*** GIVEN INFORMATION

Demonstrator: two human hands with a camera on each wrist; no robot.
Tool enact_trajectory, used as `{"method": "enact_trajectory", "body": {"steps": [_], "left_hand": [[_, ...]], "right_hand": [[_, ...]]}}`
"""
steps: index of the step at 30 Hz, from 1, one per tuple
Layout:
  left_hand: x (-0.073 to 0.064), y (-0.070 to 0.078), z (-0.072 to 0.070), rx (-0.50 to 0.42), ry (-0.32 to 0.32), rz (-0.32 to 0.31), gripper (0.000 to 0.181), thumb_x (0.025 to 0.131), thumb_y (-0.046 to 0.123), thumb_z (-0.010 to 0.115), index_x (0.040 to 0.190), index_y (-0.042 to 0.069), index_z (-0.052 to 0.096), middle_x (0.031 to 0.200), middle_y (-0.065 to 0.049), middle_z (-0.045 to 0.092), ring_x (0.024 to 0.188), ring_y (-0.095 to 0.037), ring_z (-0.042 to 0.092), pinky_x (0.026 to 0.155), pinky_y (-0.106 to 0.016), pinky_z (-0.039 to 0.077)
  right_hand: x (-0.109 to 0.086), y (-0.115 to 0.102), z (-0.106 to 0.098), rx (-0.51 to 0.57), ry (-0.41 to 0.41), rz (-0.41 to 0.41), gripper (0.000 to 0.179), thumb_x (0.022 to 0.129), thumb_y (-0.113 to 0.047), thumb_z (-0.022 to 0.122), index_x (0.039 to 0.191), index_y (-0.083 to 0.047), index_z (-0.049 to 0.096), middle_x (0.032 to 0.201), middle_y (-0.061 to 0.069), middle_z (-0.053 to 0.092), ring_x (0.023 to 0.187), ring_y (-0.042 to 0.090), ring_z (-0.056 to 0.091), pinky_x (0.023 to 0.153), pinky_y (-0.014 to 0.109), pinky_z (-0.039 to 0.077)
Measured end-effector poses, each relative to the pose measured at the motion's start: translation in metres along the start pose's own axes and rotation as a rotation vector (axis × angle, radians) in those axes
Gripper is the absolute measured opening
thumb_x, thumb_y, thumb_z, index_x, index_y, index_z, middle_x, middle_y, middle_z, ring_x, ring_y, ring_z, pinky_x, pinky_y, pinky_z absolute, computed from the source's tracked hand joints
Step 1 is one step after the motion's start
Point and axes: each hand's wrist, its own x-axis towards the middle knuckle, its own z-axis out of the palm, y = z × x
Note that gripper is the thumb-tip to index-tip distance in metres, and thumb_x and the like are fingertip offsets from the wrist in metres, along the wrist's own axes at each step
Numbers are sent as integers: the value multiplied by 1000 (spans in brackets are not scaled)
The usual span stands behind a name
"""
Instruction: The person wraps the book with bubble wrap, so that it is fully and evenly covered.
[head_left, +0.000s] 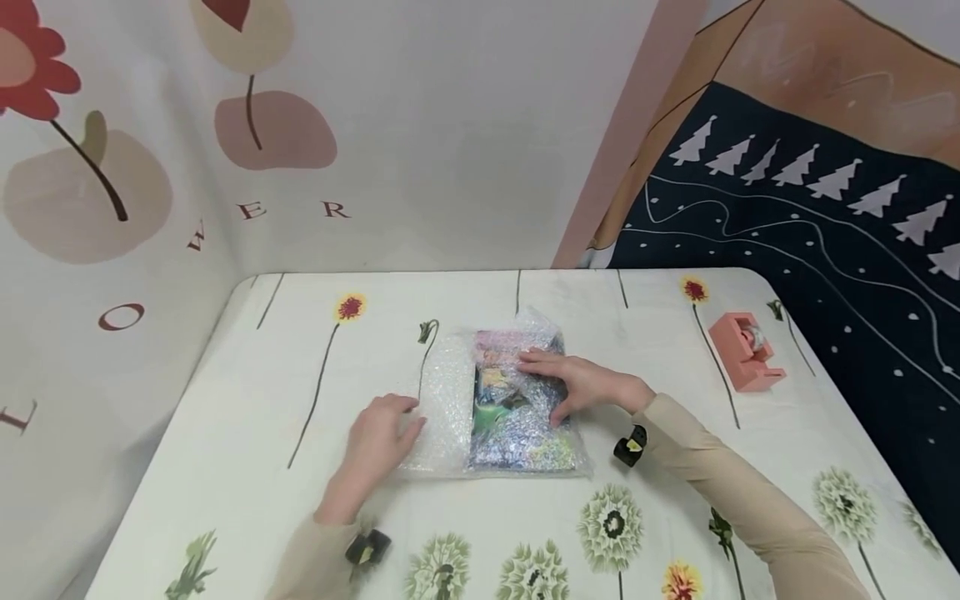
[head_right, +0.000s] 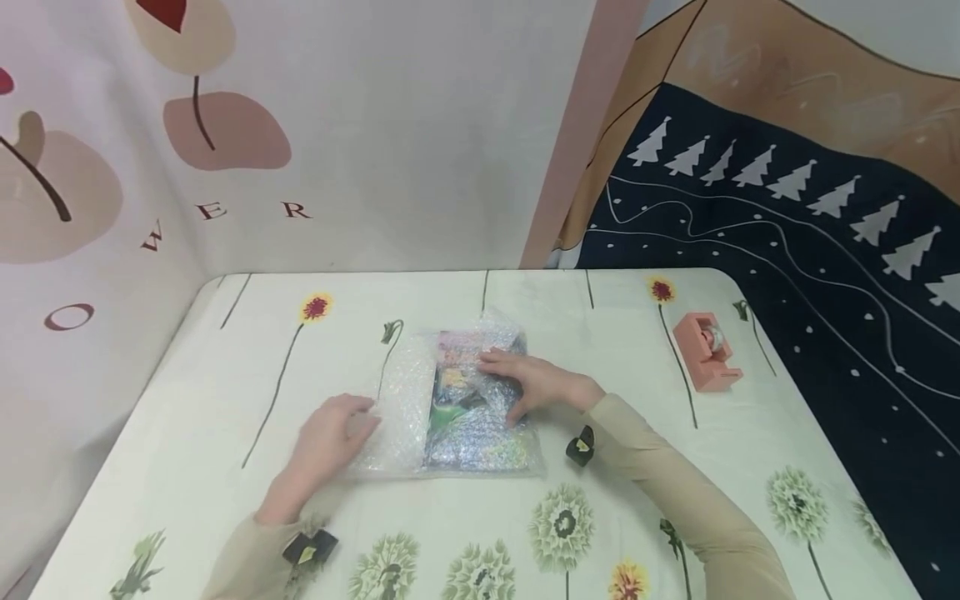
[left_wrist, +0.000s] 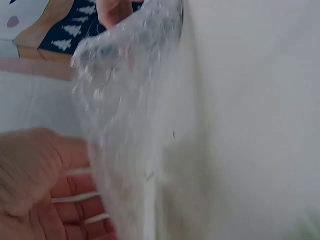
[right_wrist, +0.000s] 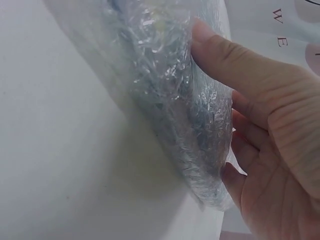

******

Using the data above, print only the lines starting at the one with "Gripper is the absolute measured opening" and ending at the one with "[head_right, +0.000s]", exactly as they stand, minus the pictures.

• [SOLUTION FOR THIS PROBLEM]:
Gripper is the absolute measured opening
thumb_x, thumb_y, thumb_z, index_x, index_y, index_z, middle_x, middle_y, middle_z, ring_x, ring_y, ring_z, pinky_x, pinky_y, pinky_z absolute, computed from the source's tracked hand joints
Step 1 is one step after the motion's start
Point and axes: each hand's wrist, its own x-axis towards the middle knuckle, its own z-axis out of the palm, y = z × x
Note that gripper is the thumb-tip to index-tip distance in metres, and thumb_x and the like are fingertip offsets from the wrist in metres, along the wrist's own axes at each step
Numbers are sent as integers: the value multiplied by 1000 (spans in brackets are not scaled)
The usual span stands behind a name
"""
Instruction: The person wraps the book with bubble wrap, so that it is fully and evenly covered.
[head_left, +0.000s] 
[head_right, +0.000s] 

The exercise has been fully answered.